SUPPLIED MATERIAL:
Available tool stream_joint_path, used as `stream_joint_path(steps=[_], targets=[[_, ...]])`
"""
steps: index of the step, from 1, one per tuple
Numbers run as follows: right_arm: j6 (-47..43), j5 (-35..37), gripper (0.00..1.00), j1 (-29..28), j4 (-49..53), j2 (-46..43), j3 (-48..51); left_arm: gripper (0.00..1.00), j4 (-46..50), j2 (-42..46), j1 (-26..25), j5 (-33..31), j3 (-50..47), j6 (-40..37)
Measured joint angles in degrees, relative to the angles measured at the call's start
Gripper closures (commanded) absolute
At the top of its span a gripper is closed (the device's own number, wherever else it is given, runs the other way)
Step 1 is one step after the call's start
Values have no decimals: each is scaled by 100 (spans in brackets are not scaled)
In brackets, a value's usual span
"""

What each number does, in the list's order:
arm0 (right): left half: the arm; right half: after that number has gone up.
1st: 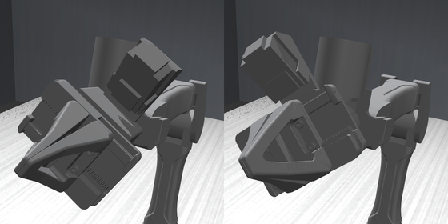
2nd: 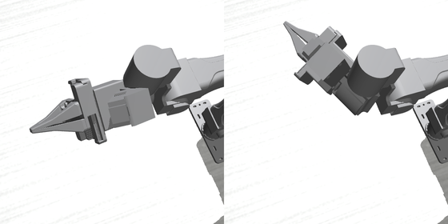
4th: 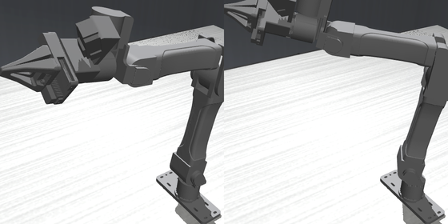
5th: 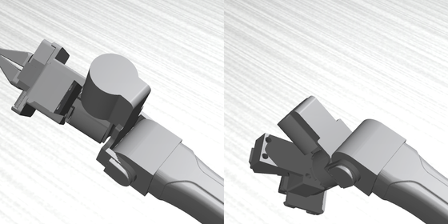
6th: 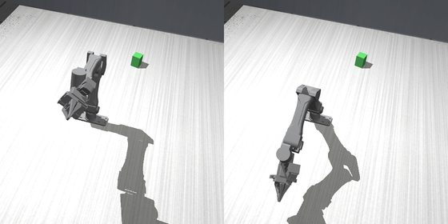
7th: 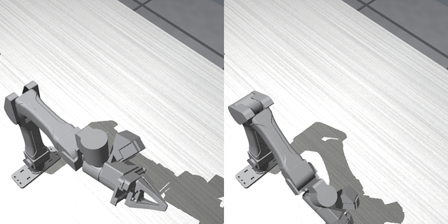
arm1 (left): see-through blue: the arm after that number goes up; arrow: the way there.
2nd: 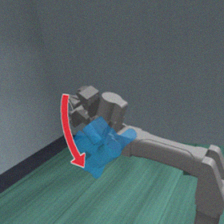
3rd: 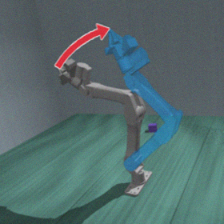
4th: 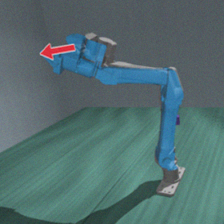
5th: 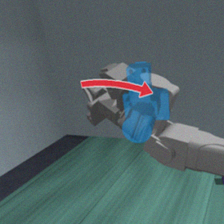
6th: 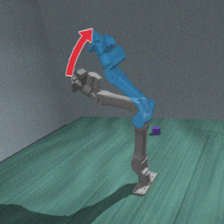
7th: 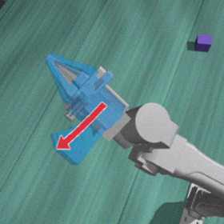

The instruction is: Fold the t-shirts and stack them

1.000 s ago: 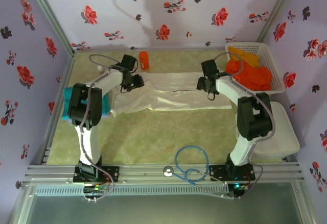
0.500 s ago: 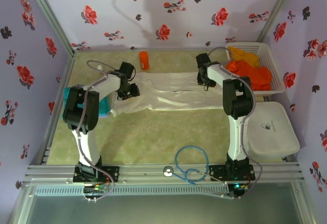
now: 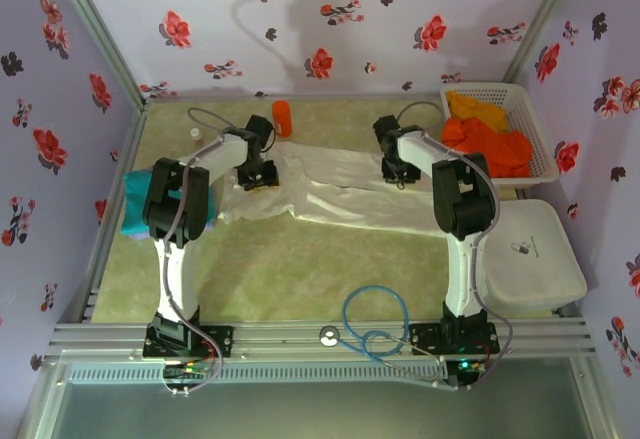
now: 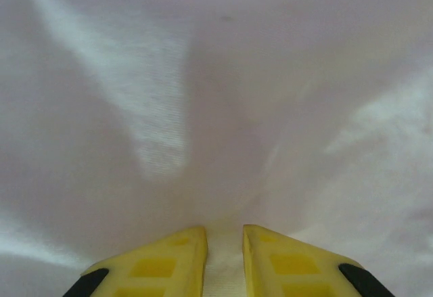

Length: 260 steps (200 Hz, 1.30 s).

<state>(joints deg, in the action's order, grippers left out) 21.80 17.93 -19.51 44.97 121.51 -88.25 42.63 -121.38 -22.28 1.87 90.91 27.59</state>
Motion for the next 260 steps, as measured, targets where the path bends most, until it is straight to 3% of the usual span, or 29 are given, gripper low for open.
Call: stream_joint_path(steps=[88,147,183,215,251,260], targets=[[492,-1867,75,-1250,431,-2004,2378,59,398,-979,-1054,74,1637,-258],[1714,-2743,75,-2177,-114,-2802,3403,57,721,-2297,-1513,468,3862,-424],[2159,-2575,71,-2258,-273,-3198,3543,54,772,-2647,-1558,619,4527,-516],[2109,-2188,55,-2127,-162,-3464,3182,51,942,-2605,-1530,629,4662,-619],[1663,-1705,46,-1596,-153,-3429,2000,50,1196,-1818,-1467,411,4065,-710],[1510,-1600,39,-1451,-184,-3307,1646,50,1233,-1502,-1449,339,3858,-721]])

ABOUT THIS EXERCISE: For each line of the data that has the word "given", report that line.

ANSWER TO THIS TASK:
At the top of its span a gripper is closed (the device's own number, wherever else it is given, runs the other way)
Motion for the next 260 steps, as measured, targets where the path bends most, until it is straight to 3% of the usual span, or 29 are given, gripper low for open.

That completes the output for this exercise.